Just to double check, you enter *after* your box is done?

Even if I can't participate, I'm still going to be watching this thread like a hawk!


----------



## wood shavings (Mar 20, 2009)

*finished item*

Yes you finish the item / box send photo to a third party rrbrown in this case that qualifies you to officially to be in the swap. That is not to say / post that you are working on it and having fun in the process.

Jerry


----------



## Black540i (Jan 4, 2013)

wood shavings said:


> Yes you finish the item / box send photo to a third party rrbrown in this case that qualifies you to officially to be in the swap. That is not to say / post that you are working on it and having fun in the process.
> 
> Jerry


Photos will be sent to me. I will then send a list of members that submitted a photo to rrbrown who will then choose names at random to see who sends to who. He will then notify everyone by PM so no one but him knows who is getting a box from who. 

On another note, the deadline has been EXTENDED to June 15th!! That will give a little extra time seeing how a lot of people will likely not be in the shop on Memorial Day.


----------



## Black540i (Jan 4, 2013)

The deadline has been EXTENDED to June 15th!! That will give a little extra time seeing how a lot of people will likely not be in the shop on Memorial Day.


----------



## rrbrown (Feb 15, 2009)

Black540i said:


> That is fine, I will send you the list of names when the deadline is up and you can pick them. Would you like me to also send you my photo for entry?
> 
> As far as deadline goes, we will see how reactions are going when it gets closer and maybe extend it a week depending on how many think they can finish in that time.


If the deadline is not far enough out then people won't even try. You have Memorial Day coming up so that weekend is out, Mother's Day is Sunday so that weekend or at least day is probably out.

As I said two post for the same thing does not work. What gets posted in one does not get posted in the other. So I'm merging both of those threads. I would have already done that but I couldn't find the other one at that time.

I will gladly take care of the names once entered but I suggest you send your photo to wood shavings. That way even I don't know what yours looks like. That was how it worked in the marking gauge swap. 
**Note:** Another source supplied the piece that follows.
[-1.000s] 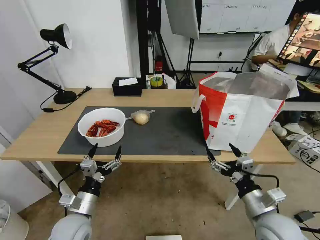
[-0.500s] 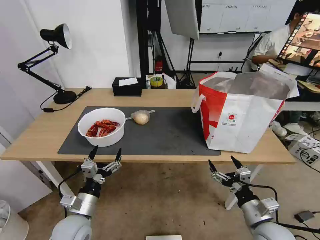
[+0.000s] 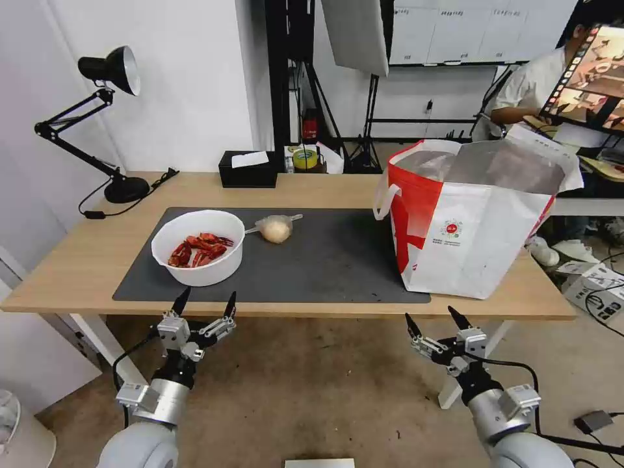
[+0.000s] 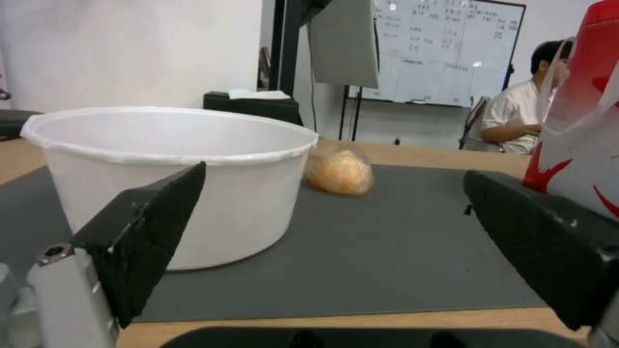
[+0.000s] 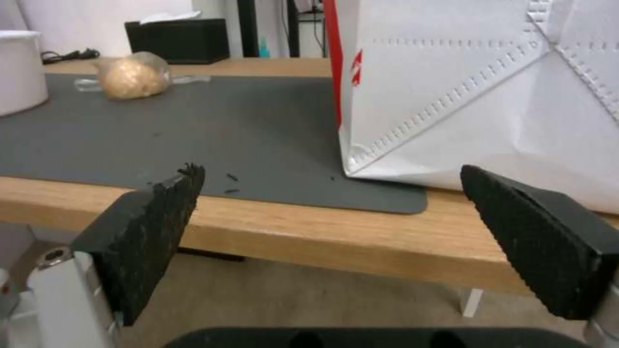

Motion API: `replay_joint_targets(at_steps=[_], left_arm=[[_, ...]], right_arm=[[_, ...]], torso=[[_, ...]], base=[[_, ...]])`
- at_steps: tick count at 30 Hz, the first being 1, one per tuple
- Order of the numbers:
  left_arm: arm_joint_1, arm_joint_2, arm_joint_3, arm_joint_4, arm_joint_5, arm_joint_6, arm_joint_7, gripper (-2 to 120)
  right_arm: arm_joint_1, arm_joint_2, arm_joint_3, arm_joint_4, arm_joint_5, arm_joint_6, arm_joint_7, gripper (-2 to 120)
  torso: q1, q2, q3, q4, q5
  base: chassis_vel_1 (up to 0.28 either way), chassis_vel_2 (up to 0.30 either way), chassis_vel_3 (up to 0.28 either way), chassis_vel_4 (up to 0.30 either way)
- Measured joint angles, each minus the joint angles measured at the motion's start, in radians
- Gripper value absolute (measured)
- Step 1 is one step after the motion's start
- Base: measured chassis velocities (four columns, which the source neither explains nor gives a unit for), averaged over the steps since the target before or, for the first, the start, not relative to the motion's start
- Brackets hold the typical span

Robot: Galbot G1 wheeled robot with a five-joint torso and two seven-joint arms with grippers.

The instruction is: Pick up the trash from the table and place it into the takeout bag.

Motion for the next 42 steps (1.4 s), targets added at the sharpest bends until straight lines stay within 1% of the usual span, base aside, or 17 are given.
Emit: replay_joint_targets(at_steps=[8, 13, 15, 16, 19, 24, 27, 28, 31, 32, 34, 35, 37, 39, 40, 41, 42], left_arm=[[0.008, -0.013, -0.002, 0.000, 0.009, -0.003, 0.001, 100], [0.009, -0.015, 0.001, -0.004, 0.013, -0.004, 0.002, 100], [0.007, -0.011, -0.003, -0.007, 0.018, -0.006, 0.002, 100], [0.007, -0.011, -0.003, -0.007, 0.018, -0.006, 0.002, 100], [0.006, -0.006, -0.007, -0.011, 0.026, -0.009, 0.007, 100], [0.001, -0.007, -0.008, -0.010, 0.026, -0.009, 0.008, 100], [0.001, -0.008, -0.008, -0.009, 0.026, -0.009, 0.008, 100], [0.001, -0.008, -0.008, -0.009, 0.026, -0.009, 0.008, 100], [0.000, -0.008, -0.012, -0.009, 0.026, -0.010, 0.008, 100], [0.000, -0.008, -0.012, -0.009, 0.026, -0.010, 0.008, 100], [0.000, -0.008, -0.018, -0.010, 0.026, -0.010, 0.006, 100], [0.000, -0.008, -0.018, -0.010, 0.026, -0.010, 0.006, 100], [0.002, -0.007, -0.024, -0.010, 0.024, -0.010, 0.005, 100], [0.002, -0.007, -0.025, -0.009, 0.024, -0.010, 0.005, 100], [0.003, -0.007, -0.028, -0.008, 0.023, -0.010, 0.004, 100], [0.002, -0.007, -0.029, -0.007, 0.023, -0.010, 0.003, 100], [0.002, -0.007, -0.029, -0.007, 0.023, -0.010, 0.003, 100]], right_arm=[[0.038, -0.022, -0.032, 0.037, 0.002, -0.030, 0.011, 100], [0.125, -0.069, -0.066, 0.069, 0.041, -0.079, 0.020, 100], [0.213, -0.113, -0.103, 0.074, 0.069, -0.106, 0.027, 100], [0.213, -0.113, -0.103, 0.074, 0.069, -0.106, 0.027, 100], [0.299, -0.155, -0.157, 0.077, 0.100, -0.134, 0.027, 100], [0.375, -0.178, -0.220, 0.077, 0.119, -0.156, 0.027, 100], [0.470, -0.187, -0.294, 0.067, 0.134, -0.171, 0.027, 100], [0.470, -0.187, -0.294, 0.067, 0.134, -0.171, 0.027, 100], [0.615, -0.188, -0.393, 0.041, 0.160, -0.193, 0.032, 100], [0.615, -0.188, -0.393, 0.041, 0.160, -0.193, 0.032, 100], [0.744, -0.185, -0.491, 0.006, 0.188, -0.208, 0.041, 100], [0.744, -0.185, -0.491, 0.006, 0.188, -0.208, 0.041, 100], [0.858, -0.174, -0.583, -0.035, 0.210, -0.219, 0.054, 100], [0.890, -0.169, -0.608, -0.048, 0.215, -0.221, 0.059, 100], [0.997, -0.148, -0.674, -0.087, 0.228, -0.224, 0.071, 100], [1.057, -0.134, -0.716, -0.116, 0.236, -0.225, 0.077, 100], [1.057, -0.134, -0.716, -0.116, 0.236, -0.225, 0.077, 100]], torso=[[0.000, 0.000, 0.000, -0.0001, 0.0000], [0.000, 0.000, 0.000, -0.0001, -0.0001], [0.000, 0.000, 0.000, 0.0003, -0.0001], [0.000, 0.000, 0.000, 0.0003, -0.0001], [0.000, 0.000, 0.000, 0.0001, 0.0001], [0.000, 0.000, 0.000, 0.0000, 0.0000], [0.000, 0.000, 0.000, -0.0001, 0.0000], [0.000, 0.000, 0.000, -0.0001, 0.0000], [0.000, 0.000, 0.000, 0.0000, 0.0001], [0.000, 0.000, 0.000, 0.0000, 0.0001], [0.000, 0.000, 0.000, 0.0000, -0.0002], [0.000, 0.000, 0.000, 0.0000, -0.0002], [0.000, 0.000, 0.000, 0.0000, 0.0001], [0.000, 0.000, 0.000, 0.0000, -0.0001], [0.000, 0.000, 0.000, 0.0002, -0.0002], [0.000, 0.000, 0.000, 0.0001, -0.0005], [0.000, 0.000, 0.000, 0.0001, -0.0005]], base=[[0.000, 0.000, 0.000, 0.000], [0.000, 0.000, 0.000, 0.000], [0.000, 0.000, 0.000, 0.000], [0.000, 0.000, 0.000, 0.000], [0.000, 0.000, 0.000, 0.000], [0.000, 0.000, 0.000, 0.000], [0.000, 0.000, 0.000, 0.000], [0.000, 0.000, 0.000, 0.000], [0.000, 0.000, 0.000, 0.000], [0.000, 0.000, 0.000, 0.000], [0.000, 0.000, 0.000, 0.000], [0.000, 0.000, 0.000, 0.000], [0.000, 0.000, 0.000, 0.000], [0.000, 0.000, 0.000, 0.000], [0.000, 0.000, 0.000, 0.000], [0.000, 0.000, 0.000, 0.000], [0.000, 0.000, 0.000, 0.000]])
The marking gauge swap had more then a month and still had to extend it a week. Baileigh's contest had a month and at least one person could not make the deadline. I'm not trying to take over or give you a hard time here. It's just after the first two swaps and the contest we have learned a few things and to ignore those things would not be smart. When problem come up things get out of hand it creates more work for me but more intentionally hurts the forum image and experience.

My suggestion is this.

*Move the deadline to June 30th 9:00 PM to have everyone's pictures submitted to be entered* 

*Everyone try to have the packages out either before or right after July 4th.* No matter what postal service will be delayed because of the holiday.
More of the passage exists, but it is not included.